Media Research Center blogger Tom Blumer is obsessed with bashing the Associated Press — yet not so obsessed with it to bother to understand how the news cooperative works.
Blumer devoted a March 5 post to complaining that the AP ran the address of a private email account Vice President Mike Pence’s wife used to conduct official business while Pence was Indiana governor. Pence’s account was hacked.
Blumer is huffing that the AP didn’t remove the email address from the original story after Pence told the AP the account was still active (instead agreeing not to publish it in future articles), self-righteously asserting he “won’t link” to the story with the address but instead linking to a Google search with the story “as the current first item listed.”
Well, there’s your problem, Tom. The story is not at the AP website but, rather, at the Boston Globe. And, thus, we are compelled to explain to Blumer how the AP works.

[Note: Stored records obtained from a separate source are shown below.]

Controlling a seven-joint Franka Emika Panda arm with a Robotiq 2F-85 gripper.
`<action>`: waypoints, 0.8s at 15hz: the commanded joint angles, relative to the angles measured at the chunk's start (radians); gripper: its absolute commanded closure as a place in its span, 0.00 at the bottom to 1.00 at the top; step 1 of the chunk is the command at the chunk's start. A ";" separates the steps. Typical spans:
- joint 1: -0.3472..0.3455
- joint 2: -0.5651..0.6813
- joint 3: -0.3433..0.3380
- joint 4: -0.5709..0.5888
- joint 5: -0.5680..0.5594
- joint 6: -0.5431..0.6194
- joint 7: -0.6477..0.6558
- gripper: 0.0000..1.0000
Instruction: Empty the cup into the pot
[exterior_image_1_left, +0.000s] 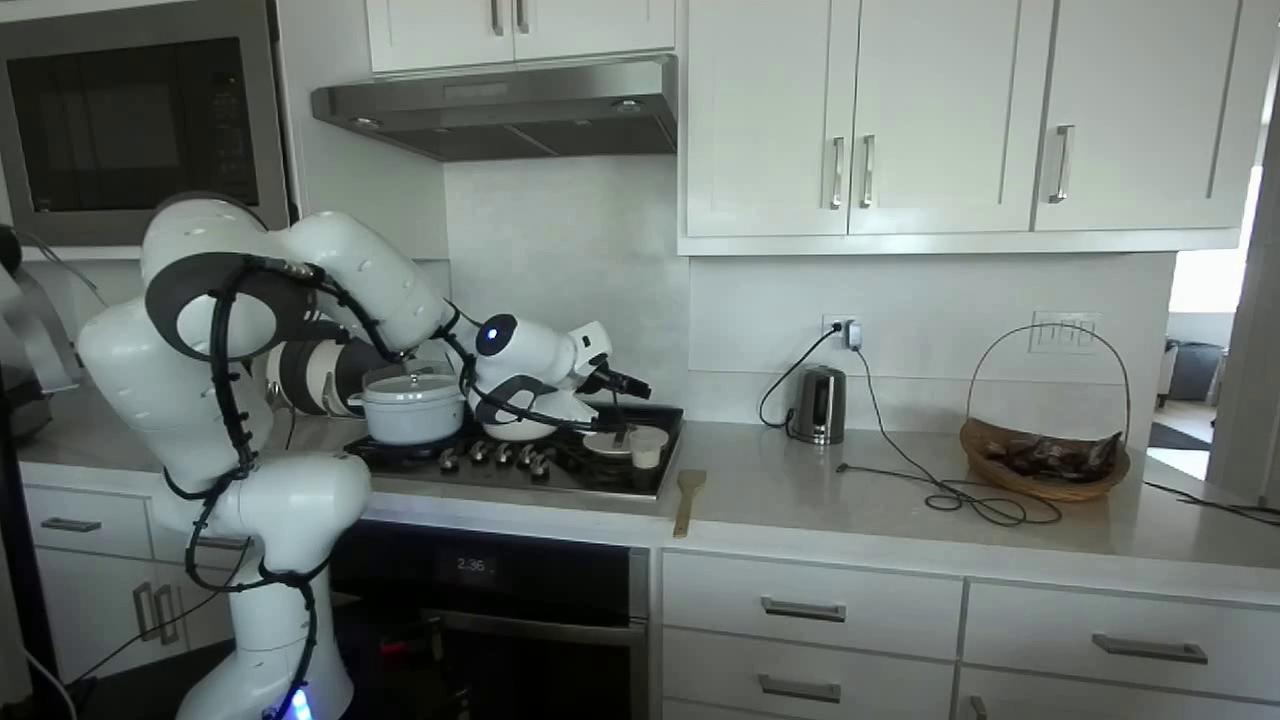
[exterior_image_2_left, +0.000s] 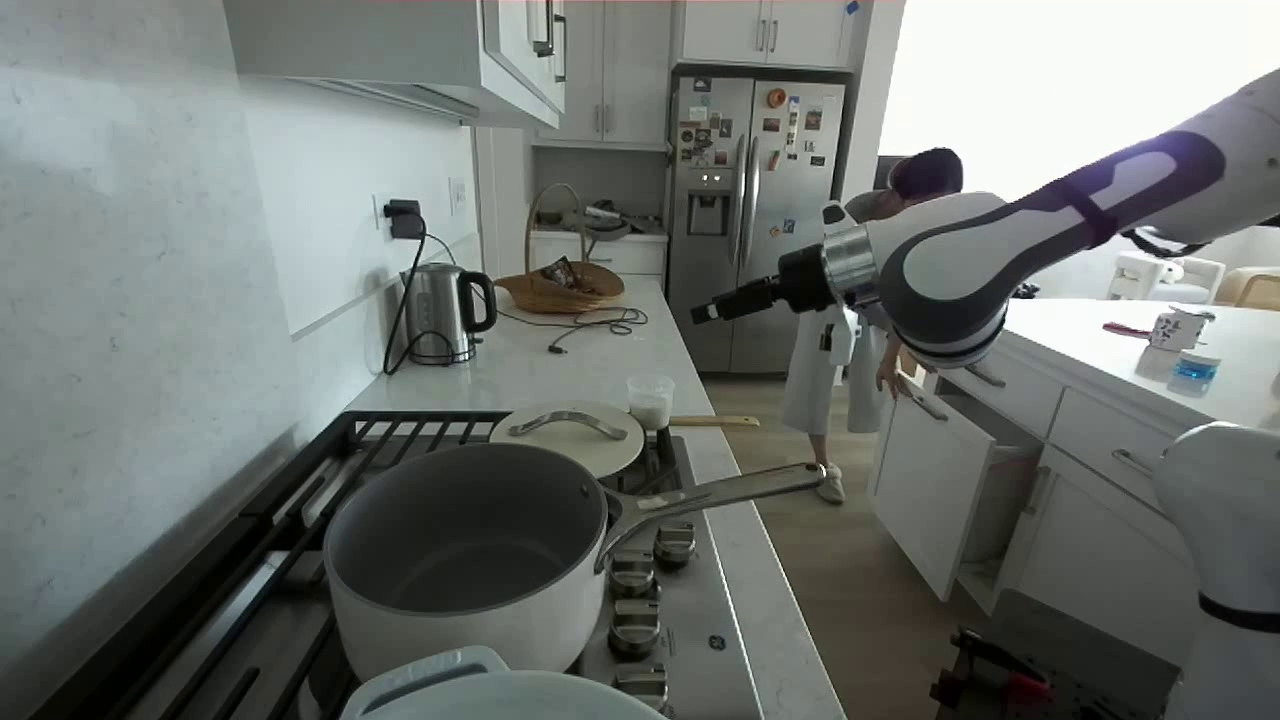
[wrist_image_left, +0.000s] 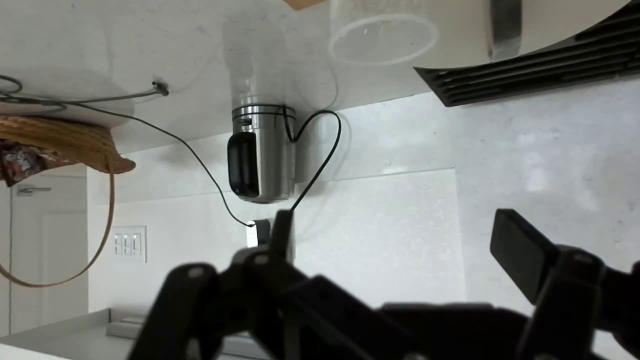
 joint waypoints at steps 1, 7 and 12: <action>0.112 0.020 -0.140 0.129 -0.050 -0.002 -0.016 0.00; 0.228 0.024 -0.368 0.161 -0.335 -0.014 0.128 0.00; 0.316 -0.009 -0.511 0.168 -0.424 -0.015 0.101 0.00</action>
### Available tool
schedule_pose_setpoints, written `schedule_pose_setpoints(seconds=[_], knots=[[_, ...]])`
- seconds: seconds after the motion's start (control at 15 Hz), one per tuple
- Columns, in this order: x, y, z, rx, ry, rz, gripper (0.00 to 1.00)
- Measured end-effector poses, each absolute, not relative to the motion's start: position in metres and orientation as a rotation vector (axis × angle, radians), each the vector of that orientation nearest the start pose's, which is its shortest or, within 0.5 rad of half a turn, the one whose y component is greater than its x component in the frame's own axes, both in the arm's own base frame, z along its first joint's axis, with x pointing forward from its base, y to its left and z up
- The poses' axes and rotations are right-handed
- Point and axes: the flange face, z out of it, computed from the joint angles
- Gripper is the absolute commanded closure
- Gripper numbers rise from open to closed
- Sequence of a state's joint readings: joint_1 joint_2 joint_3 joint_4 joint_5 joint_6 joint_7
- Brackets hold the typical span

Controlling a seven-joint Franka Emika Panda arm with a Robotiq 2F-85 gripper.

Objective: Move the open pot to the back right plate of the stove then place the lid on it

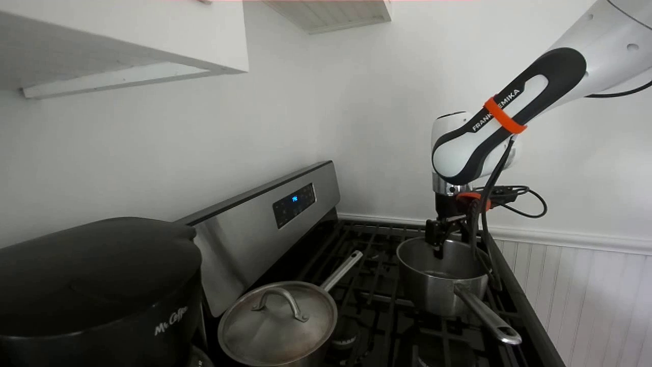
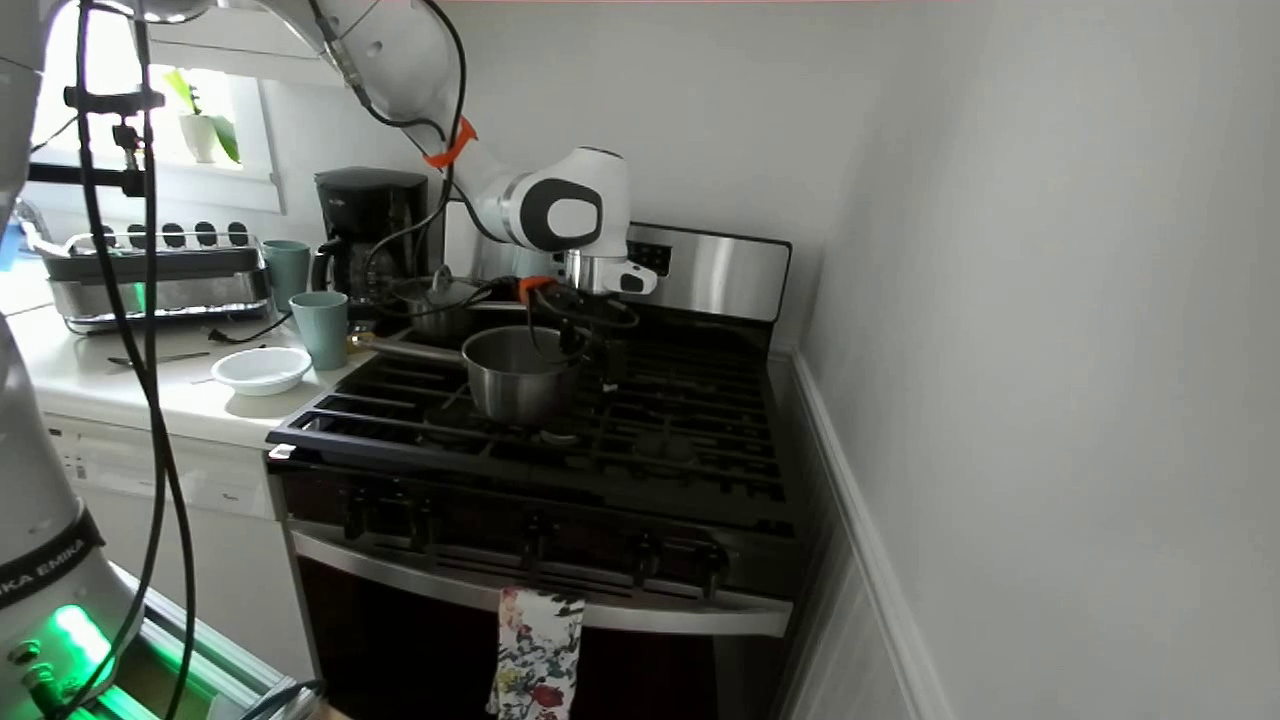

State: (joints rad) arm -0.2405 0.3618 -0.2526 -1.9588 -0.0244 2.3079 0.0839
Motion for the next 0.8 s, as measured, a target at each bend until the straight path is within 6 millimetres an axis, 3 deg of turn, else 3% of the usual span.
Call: schedule_pose_setpoints(seconds=[0.33,0.8], knots=[[0.543,-0.314,0.297,-3.123,0.954,0.025,0.0],[0.526,-0.364,0.293,-3.08,1.144,0.027,0.0]])
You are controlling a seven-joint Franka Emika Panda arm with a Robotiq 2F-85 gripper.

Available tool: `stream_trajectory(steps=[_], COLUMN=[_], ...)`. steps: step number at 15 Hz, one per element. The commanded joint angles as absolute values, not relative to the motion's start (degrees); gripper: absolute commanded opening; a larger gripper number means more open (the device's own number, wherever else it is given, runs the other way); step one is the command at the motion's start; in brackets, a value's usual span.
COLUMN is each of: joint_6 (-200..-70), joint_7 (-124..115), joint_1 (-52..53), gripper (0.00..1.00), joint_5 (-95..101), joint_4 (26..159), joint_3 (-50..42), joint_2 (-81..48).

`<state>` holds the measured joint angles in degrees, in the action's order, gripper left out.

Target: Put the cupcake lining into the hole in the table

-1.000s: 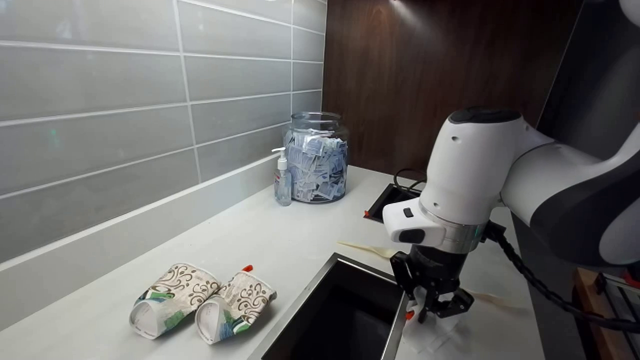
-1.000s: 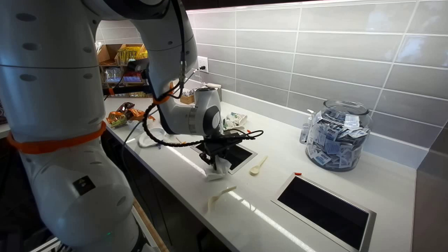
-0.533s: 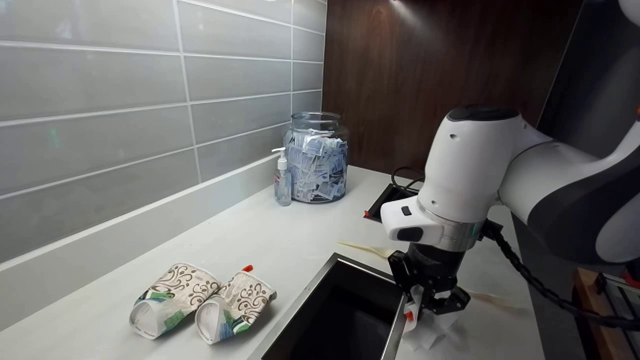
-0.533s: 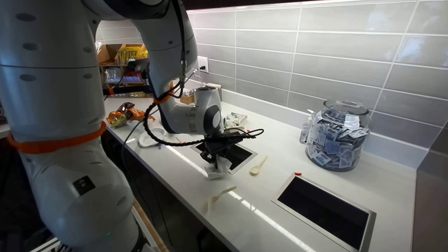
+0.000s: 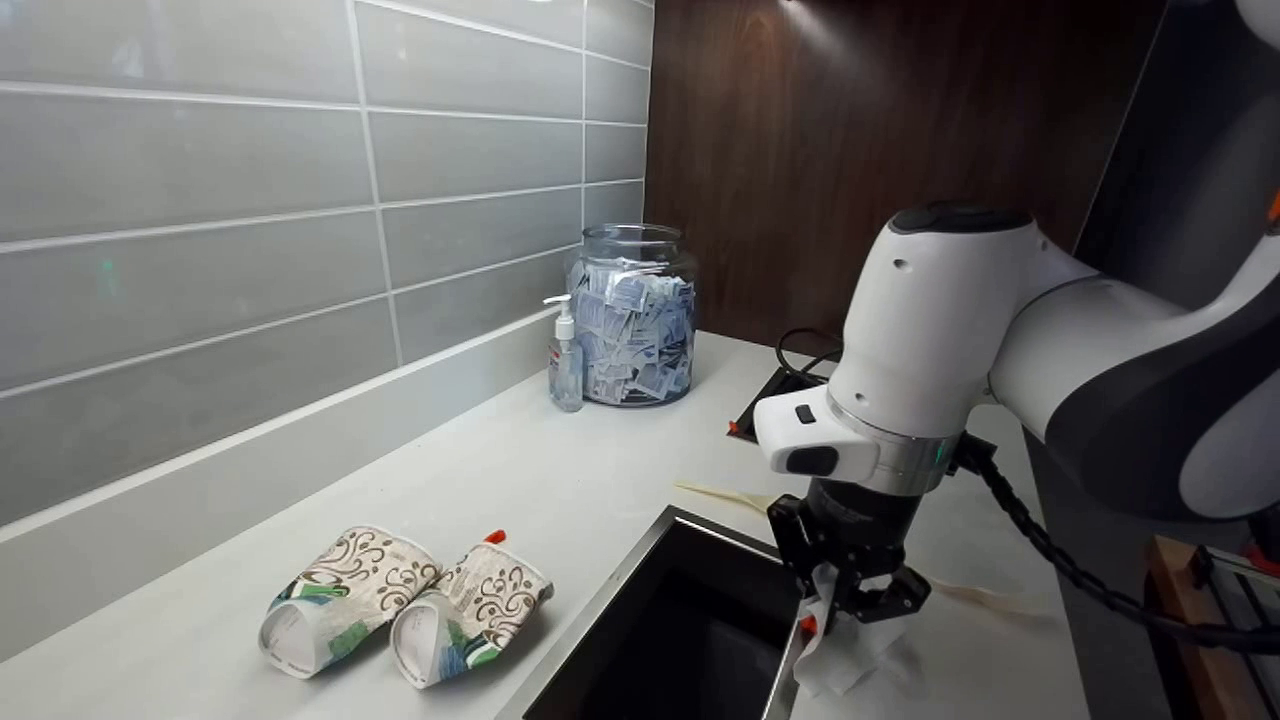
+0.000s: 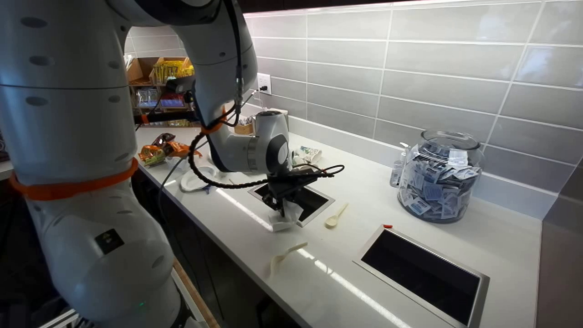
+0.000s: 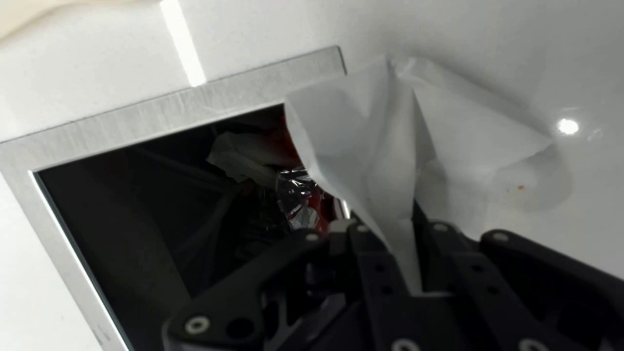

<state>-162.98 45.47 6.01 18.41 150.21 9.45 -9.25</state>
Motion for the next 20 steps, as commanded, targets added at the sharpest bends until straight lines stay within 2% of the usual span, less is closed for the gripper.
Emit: stream_trajectory(steps=[1,18,19,20], joint_6=[-163.19,-162.86,-162.85,-162.83], joint_7=[46.69,51.26,51.26,51.14], joint_1=[5.47,5.54,5.56,5.61], gripper=[0.16,0.19,0.29,0.44], joint_5=[18.20,17.76,17.89,18.08], joint_4=[149.46,139.17,138.73,138.35], joint_3=[9.84,10.54,10.54,10.48], joint_2=[-9.09,-12.32,-12.63,-12.85])
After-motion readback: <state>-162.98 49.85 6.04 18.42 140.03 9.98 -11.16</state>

The AP is not a news organization per se but a news cooperative, sustained by the membership fees of subscribers like the Globe that run AP content in exchange for making their own original content available to the AP for distribution. AP members are generally free to do what they will with AP’s content, such as adding their own localized content to an AP story.
AP stories on the websites of other subscribing news organizations are not on AP servers but, rather, servers run by those news organizations, so there’s little the AP could do on its own to retroactively redact the offending email address in question because dozens, if not hundreds, of news organizations would have to individually make that change. In other words, the AP could demand that the Globe redact the email address from its story, but it has little power to ensure that it actually did so. Meanwhile, the AP has no power whatsoever to stop those who copy the story without its authorization.
The AP’s stance, then, is a prudent one that recognizes that the Internet is forever and it cannot purge every single instance of the address off the web.
While Blumer rants at the AP for taking a “Karen Pence’s privacy be damned” approach to the issue, he gives a pass to Pence’s wife for stupidly insisting on continuing to use an email account that was 1) hacked, or at least exposed in the hacking of her husband’s account; 2) exposed as having been used for official business in contradiction of ethics if not the law (to which Blumer also gives a pass), and 3) published by a news organization and given wide dissemination.
And AP is the irresponsible one here? Only in Blumer’s fevered brain.